Summary
Questo protocollo fornisce un insieme di metodi conveniente, che consente estremamente veloce, semplice, non invasivo, affidabile ea basso costo, determinazione del sesso molecolare degli uccelli e la loro non-invasivo, rapido, sicuro e facilmente riconoscibile marcatura poco dopo la schiusa. È necessaria solo la gestione limitata dei pulcini. Questo comodo toolbox di metodi del tutto conforme alle RRR linee guida.
Abstract
Molti esperimenti richiedono la determinazione precoce del sesso della prole, così come anticipato marcatura dei neonati per il riconoscimento individuale. Secondo le linee guida sul benessere degli animali, tecniche non invasive dovrebbero essere preferiti quando applicabili. Nel nostro gruppo, lavoriamo su diverse specie di uccelli canori in laboratorio e in campo, e ci applichiamo con successo metodi non invasivi al sesso e individualmente segnalo pulcini. Questo articolo presenta una tool-box non invasivo completo. Sexing uccelli prima della espressione dei tratti sessuali secondari richiede la raccolta di materiale DNA-cuscinetto per la PCR. Abbiamo stabilito un metodo rapido e semplice per gli uccelli di sesso di ogni età (post schiusa) estraendo il DNA dai tamponi buccali. I risultati possono essere ottenuti entro 3 ore. Per piume singolo pulcino marcatura sono rivestiti in modelli specifici che consentono di identificare rapidamente all'interno dell'ordine schiusa. Questo insieme di metodi è facilmente applicabile in un laboratorio standard dotato e particolarmente adatto per working nel campo come attrezzatura speciale è richiesta per il campionamento e memorizzazione. Manipolazione dei pulcini è ridotto al minimo e le tecniche di marcatura e sessaggio sono non-invasive sostenendo così il RRR-principio di linee guida sul benessere degli animali.
Introduction
Riconoscimento individuale, sessaggio e la genotipizzazione sono requisiti fondamentali in una varietà di studi sperimentali. Ottenere DNA materiale del cuscinetto e marcatura soggetti senza ambiguità (anche in tenera età) dovrebbe avere un impatto minimo sulla fisiologia, il comportamento e la sopravvivenza.

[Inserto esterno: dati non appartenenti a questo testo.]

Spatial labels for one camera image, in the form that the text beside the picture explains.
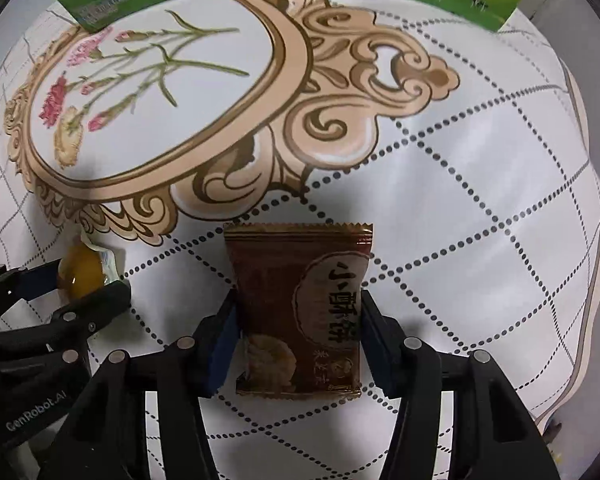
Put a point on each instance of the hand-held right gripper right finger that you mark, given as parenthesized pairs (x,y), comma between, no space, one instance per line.
(373,340)

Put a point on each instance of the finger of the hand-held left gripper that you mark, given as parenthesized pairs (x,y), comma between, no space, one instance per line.
(42,282)
(100,302)

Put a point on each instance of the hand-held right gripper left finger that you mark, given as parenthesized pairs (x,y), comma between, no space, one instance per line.
(225,345)

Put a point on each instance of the yellow jelly cup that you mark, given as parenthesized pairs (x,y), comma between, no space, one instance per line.
(82,275)

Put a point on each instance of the brown pastry snack packet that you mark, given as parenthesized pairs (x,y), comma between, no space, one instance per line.
(280,280)

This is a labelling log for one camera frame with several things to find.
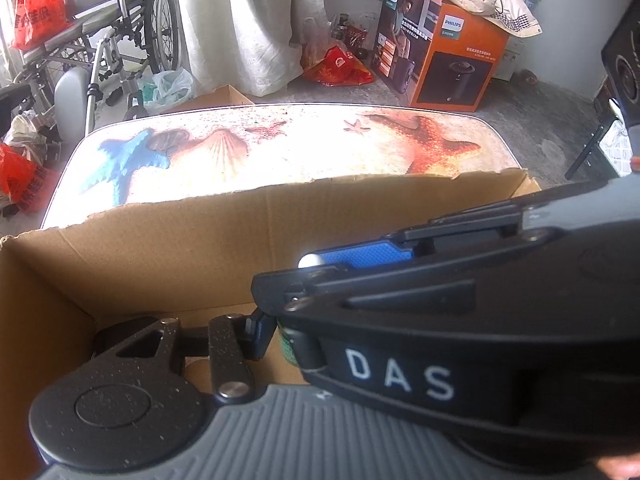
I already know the red plastic bag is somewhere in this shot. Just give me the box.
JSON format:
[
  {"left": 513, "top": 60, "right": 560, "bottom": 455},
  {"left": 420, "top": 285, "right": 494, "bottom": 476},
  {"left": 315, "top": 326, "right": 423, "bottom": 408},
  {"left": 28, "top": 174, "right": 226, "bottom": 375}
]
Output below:
[
  {"left": 12, "top": 0, "right": 68, "bottom": 51},
  {"left": 0, "top": 142, "right": 51, "bottom": 211}
]

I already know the pale curtain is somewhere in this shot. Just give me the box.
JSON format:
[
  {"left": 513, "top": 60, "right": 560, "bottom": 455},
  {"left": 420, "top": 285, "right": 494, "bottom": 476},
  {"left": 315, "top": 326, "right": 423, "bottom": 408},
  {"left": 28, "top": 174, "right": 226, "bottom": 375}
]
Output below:
[{"left": 180, "top": 0, "right": 333, "bottom": 98}]

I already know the black frame chair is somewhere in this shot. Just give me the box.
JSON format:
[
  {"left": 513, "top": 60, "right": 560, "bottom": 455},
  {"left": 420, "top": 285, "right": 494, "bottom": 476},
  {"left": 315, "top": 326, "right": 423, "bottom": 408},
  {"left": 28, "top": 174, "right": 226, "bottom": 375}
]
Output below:
[{"left": 565, "top": 72, "right": 632, "bottom": 181}]

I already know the red bag with round logo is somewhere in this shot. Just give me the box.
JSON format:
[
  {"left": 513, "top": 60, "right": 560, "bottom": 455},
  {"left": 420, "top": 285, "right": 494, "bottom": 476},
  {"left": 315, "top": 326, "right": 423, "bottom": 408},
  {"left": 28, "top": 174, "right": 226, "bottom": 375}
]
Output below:
[{"left": 304, "top": 45, "right": 376, "bottom": 86}]

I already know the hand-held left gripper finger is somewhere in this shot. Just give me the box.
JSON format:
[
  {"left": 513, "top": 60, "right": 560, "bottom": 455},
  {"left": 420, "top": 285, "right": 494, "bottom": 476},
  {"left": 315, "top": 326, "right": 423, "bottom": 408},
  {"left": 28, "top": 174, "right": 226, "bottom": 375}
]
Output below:
[{"left": 116, "top": 310, "right": 276, "bottom": 406}]

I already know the white quilted cover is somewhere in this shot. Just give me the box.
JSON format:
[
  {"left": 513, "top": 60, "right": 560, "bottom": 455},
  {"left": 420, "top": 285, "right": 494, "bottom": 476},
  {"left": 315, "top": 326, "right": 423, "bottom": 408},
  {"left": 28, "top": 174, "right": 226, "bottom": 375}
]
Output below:
[{"left": 597, "top": 127, "right": 632, "bottom": 178}]

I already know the red printed carton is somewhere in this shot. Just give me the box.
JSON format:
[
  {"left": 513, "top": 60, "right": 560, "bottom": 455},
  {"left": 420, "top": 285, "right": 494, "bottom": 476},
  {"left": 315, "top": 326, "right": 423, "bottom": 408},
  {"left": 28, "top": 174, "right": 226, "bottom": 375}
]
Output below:
[{"left": 346, "top": 25, "right": 373, "bottom": 58}]

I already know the orange appliance box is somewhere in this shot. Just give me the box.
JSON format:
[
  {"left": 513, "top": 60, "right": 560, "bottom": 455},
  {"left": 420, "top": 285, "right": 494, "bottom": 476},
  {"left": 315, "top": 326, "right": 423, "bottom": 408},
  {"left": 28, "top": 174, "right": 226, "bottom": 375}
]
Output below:
[{"left": 372, "top": 0, "right": 526, "bottom": 113}]

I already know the clear plastic bag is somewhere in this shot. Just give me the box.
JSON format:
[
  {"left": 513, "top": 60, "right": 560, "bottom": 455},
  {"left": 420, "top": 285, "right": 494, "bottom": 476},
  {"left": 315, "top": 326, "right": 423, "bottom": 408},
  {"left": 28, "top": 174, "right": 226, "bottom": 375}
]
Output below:
[{"left": 300, "top": 17, "right": 333, "bottom": 68}]

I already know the white water dispenser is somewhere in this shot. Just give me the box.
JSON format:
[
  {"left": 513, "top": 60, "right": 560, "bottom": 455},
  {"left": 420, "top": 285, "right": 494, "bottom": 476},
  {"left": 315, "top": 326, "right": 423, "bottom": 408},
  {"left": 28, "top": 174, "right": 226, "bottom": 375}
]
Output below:
[{"left": 492, "top": 35, "right": 527, "bottom": 83}]

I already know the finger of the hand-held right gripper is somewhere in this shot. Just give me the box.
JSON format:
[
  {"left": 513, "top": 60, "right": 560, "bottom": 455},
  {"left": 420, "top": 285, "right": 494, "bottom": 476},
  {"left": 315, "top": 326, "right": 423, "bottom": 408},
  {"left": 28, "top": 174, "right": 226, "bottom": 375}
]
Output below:
[
  {"left": 251, "top": 229, "right": 563, "bottom": 328},
  {"left": 320, "top": 208, "right": 523, "bottom": 267}
]

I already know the grey wheelchair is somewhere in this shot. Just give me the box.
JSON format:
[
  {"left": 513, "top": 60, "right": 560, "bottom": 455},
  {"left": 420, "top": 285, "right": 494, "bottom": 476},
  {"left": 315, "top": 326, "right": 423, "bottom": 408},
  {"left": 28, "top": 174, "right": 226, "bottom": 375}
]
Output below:
[{"left": 0, "top": 0, "right": 183, "bottom": 136}]

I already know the starfish print table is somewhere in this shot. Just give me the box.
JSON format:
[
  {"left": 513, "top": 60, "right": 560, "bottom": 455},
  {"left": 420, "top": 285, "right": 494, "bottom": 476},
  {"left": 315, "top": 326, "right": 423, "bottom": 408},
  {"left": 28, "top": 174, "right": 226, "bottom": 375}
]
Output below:
[{"left": 42, "top": 102, "right": 521, "bottom": 231}]

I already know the white green plastic bag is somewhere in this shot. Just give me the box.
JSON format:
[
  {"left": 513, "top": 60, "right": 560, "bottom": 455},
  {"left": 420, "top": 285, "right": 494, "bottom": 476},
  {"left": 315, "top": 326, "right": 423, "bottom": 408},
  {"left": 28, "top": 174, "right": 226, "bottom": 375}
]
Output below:
[{"left": 142, "top": 67, "right": 196, "bottom": 116}]

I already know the small brown cardboard box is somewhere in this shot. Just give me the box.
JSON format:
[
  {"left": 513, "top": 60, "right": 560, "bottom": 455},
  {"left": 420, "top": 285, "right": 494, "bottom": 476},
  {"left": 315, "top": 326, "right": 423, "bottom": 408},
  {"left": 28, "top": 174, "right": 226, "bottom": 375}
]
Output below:
[{"left": 165, "top": 84, "right": 256, "bottom": 113}]

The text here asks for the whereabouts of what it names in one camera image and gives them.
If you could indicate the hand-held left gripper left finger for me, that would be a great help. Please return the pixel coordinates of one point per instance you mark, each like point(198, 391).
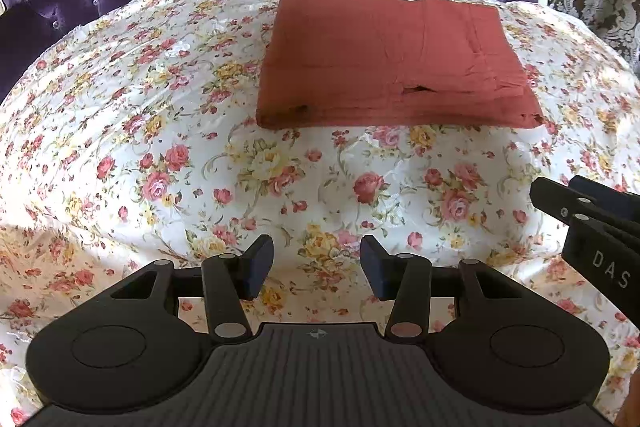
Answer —
point(257, 267)

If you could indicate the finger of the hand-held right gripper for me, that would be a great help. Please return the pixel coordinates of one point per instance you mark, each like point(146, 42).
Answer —
point(607, 192)
point(557, 199)

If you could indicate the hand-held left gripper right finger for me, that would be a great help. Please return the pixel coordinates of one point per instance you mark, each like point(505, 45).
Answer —
point(377, 267)

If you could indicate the red pants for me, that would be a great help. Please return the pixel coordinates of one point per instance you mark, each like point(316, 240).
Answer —
point(395, 57)

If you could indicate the floral bedsheet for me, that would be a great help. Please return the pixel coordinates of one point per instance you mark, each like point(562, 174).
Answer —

Quando possibile, procedure invasive dovrebbero essere evitati secondo il principio RRR 1.
Metodi non invasivi non sono solo benefici per l'animale, ma anche potrebbe migliorare i dati ottenuti da animali risentono meno dei trattamenti.
Negli uccelli, sessaggio del DNA può essere eseguita su una serie di materiali ottenibili non invasivo come escrementi 2, piume 3,4 o tamponi buccali 3,5,9. Indipendentemente dalla condizione ed età tamponi buccali del soggetto sono il metodo di scelta per sessaggio aviaria, perché sono facili da eseguire, raramente sicuro e la gestione è breve.
Finora, il DNA da tamponi buccaliera o estratto con kit disponibili in commercio o 3,6 in termini di tempo protocolli di estrazione del DNA standard di 3,6-8. I kit non solo sono piuttosto costosi, ma i loro protocolli possono imporre sfide per il lavoro sul campo. Alcuni dettagli procedurali, ad esempio l'essiccazione e l'incubazione dei campioni, non sono pratici nel campo. Specialmente in un ambiente dove protocolli sperimentali richiedono sesso trattamento dipende da come presto come pochi minuti dopo la schiusa, c'è sollecitare un metodo rapido, non invasivo, affidabile e facile da ottenere risultati.
Dall'altra parte taxa aviaria una notevole toolbox per gli individui di marcatura è stato sviluppato 10. La vasta gamma di tecniche disponibili rappresenta la varietà degli obiettivi della ricerca, delle specie e dei bilanci. Tuttavia, la marcatura piccoli nidiacei ha affrontato ricercatori con ulteriori sfide. In alcune specie (es. passeriformi) pulcini sono troppo piccoli per applicare le bande gambe e richiedono metodi alternativi, chenon alterare il comportamento del genitore-prole. Come la consapevolezza e l'interesse per migliorare il benessere e le tecniche in studi sul campo e di laboratorio sugli animali è in crescita, l'uso di tecniche non invasive è fortemente incoraggiata e preferiva.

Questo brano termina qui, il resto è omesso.